Print

Print



Careina,

One thing to try if other ideas don't work or are too difficult, is covalently (therefore unambiguously) labelling a little of your protein with a fluorescent dye.  If you add 20 nL of this to the drop after the crystals have grown, protein crystals will light up, but salt crystals will not.  Thermo make some very easy-to-use kits for labelling.  See methods section of our paper Cryst. Growth Des., 2011, 11 (8), pp 3432–3441.

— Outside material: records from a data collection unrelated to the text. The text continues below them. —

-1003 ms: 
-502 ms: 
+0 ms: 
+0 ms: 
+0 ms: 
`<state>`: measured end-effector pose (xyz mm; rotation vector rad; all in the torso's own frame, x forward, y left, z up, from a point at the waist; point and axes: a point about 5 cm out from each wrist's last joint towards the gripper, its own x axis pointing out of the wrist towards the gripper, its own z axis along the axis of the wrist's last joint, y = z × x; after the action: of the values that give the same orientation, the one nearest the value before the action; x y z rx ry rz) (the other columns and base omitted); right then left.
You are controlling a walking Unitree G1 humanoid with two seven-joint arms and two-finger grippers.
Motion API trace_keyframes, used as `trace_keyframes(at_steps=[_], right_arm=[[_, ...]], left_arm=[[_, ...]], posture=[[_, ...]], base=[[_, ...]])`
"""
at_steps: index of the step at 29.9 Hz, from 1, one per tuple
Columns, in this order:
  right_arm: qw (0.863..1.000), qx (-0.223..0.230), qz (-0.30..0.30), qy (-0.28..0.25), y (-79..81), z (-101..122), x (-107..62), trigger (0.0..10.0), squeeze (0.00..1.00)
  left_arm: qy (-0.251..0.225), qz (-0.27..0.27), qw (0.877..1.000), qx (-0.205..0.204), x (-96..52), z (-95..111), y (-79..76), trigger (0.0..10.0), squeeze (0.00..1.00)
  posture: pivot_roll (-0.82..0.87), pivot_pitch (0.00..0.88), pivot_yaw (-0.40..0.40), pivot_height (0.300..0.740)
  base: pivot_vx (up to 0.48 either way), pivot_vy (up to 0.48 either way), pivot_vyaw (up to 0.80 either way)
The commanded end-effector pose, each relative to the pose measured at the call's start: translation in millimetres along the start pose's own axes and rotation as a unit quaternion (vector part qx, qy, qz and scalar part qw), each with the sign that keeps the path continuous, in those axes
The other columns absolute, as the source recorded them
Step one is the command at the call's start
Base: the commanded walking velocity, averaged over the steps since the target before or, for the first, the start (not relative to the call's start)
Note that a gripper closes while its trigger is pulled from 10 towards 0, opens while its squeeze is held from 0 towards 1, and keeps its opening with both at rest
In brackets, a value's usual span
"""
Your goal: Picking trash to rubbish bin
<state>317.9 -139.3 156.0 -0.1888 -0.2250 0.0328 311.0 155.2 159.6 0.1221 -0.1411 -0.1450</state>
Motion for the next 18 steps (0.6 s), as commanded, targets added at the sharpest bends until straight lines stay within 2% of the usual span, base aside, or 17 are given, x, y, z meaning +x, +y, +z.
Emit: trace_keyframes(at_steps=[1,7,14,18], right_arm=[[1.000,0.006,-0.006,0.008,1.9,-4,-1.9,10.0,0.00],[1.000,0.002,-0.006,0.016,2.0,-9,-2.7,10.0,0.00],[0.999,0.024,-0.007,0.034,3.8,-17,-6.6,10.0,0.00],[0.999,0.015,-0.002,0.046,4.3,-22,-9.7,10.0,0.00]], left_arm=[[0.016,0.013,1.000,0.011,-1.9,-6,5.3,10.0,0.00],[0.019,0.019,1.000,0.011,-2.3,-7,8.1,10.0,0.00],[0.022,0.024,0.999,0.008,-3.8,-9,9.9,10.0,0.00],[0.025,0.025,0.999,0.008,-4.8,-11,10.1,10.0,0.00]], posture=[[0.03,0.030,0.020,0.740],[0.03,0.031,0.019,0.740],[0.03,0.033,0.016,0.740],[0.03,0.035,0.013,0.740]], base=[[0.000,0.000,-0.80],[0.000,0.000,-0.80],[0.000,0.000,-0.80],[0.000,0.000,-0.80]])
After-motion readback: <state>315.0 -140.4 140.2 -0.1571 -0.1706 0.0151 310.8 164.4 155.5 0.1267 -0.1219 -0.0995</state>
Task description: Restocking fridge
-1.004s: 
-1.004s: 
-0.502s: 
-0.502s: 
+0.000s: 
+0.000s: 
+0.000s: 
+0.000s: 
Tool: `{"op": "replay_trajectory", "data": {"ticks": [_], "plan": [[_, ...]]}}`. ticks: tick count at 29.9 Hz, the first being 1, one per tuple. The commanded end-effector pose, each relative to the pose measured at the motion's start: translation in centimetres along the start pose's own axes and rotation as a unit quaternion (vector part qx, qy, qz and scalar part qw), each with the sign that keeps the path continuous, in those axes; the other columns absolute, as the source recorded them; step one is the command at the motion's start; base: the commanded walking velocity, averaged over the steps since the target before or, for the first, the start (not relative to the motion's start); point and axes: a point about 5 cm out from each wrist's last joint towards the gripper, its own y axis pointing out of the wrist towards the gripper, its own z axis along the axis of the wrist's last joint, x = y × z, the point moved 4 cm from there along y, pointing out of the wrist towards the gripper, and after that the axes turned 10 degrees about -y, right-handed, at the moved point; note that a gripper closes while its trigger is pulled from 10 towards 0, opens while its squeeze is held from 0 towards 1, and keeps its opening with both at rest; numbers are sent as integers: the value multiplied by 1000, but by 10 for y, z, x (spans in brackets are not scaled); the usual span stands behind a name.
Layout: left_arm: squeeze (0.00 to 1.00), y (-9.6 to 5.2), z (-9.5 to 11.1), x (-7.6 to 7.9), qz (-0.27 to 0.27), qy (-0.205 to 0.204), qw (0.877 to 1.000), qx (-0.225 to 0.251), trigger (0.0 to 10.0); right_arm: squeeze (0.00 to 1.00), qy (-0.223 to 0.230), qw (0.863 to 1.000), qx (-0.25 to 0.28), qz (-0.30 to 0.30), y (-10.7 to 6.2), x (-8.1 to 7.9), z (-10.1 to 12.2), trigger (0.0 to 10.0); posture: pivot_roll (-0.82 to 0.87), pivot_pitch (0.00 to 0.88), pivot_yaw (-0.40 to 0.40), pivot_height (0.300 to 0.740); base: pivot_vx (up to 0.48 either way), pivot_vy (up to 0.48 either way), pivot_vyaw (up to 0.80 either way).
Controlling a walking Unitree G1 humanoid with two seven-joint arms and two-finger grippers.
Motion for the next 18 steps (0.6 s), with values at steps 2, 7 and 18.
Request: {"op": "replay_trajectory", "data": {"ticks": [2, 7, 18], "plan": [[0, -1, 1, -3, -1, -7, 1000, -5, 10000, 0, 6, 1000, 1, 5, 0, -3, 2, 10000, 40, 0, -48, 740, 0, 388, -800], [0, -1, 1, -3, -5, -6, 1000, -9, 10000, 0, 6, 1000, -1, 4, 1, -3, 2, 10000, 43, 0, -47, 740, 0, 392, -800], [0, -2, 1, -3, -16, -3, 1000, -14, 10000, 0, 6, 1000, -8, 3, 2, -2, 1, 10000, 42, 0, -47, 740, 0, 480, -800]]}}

Could you also label the DNA   . . .   ?

Hope it helps, best wishes, Patrick


On 15 April 2013 11:18, Careina Edgooms <[log in to unmask]> wrote:
Dear ccp4

I have been performing trials on a protein DNA complex for a while now and have not seen any crystals form. Today I checked an old plate (over a month old) and I see 4 large crystals. *excitement* Three of them look tetragonal in shape (like a pyramid) and one of them looks hexagonal. I do not know if they are salt or protein. There is calcium chloride in the buffer. They feel quite soft to touch. They do not cause much birefringence. One of them does not seem to absorb much izit. It did go a bit blue but not entirely.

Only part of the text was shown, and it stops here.